When: January 25, 2017, 2:00 PM
Location: 3rd Floor Orchard View Room , Discovery Building
Contact: 608-316-4401, email@example.com
Gut-brain communication: insight from multi-omics of the brain and its resident parasite
The gut-brain axis bidirectionally links the emotional and cognitive centers of the brain with intestinal functions. Our understanding of the gut-brain axis has recently expanded to include signaling from the gut microbiota, now termed the microbiome-gut-brain axis. My lab studies a common parasite, Toxoplasma gondii, which establishes a permanent residence in the brains of almost half of the world’s human population. We have recently discovered that this latent infection of Toxoplasma can alter the metabolism of animals, as infected mice had reduced weight gain, even on a high fat diet. This inability to gain weight is independent of food intake but dependent on fat absorption.

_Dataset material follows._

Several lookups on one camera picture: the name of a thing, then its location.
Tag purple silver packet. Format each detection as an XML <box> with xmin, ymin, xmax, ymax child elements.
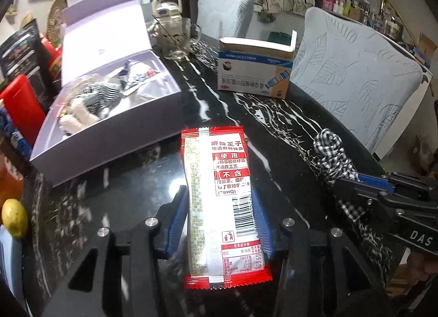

Mice with latent Toxoplasma infection ate equal amounts of high fat chow as uninfected mice, but the vast majority of the fat is excreted in the feces. We are using multi-omics strategies to provide insight on how latent Toxoplasma infection controls metabolism. These studies will expand our understanding of the gut-brain axis to include signaling from resident brain microbes to gut metabolism pathways.
All qBio sponsored talks take place on Wednesdays at 2:00 p.m. in the 3rd floor Orchard View room of the Discovery Building unless otherwise noted. Talks are open to the public. Access to the room is via the elevator behind Aldo’s Cafe in the Northeast corner of the building.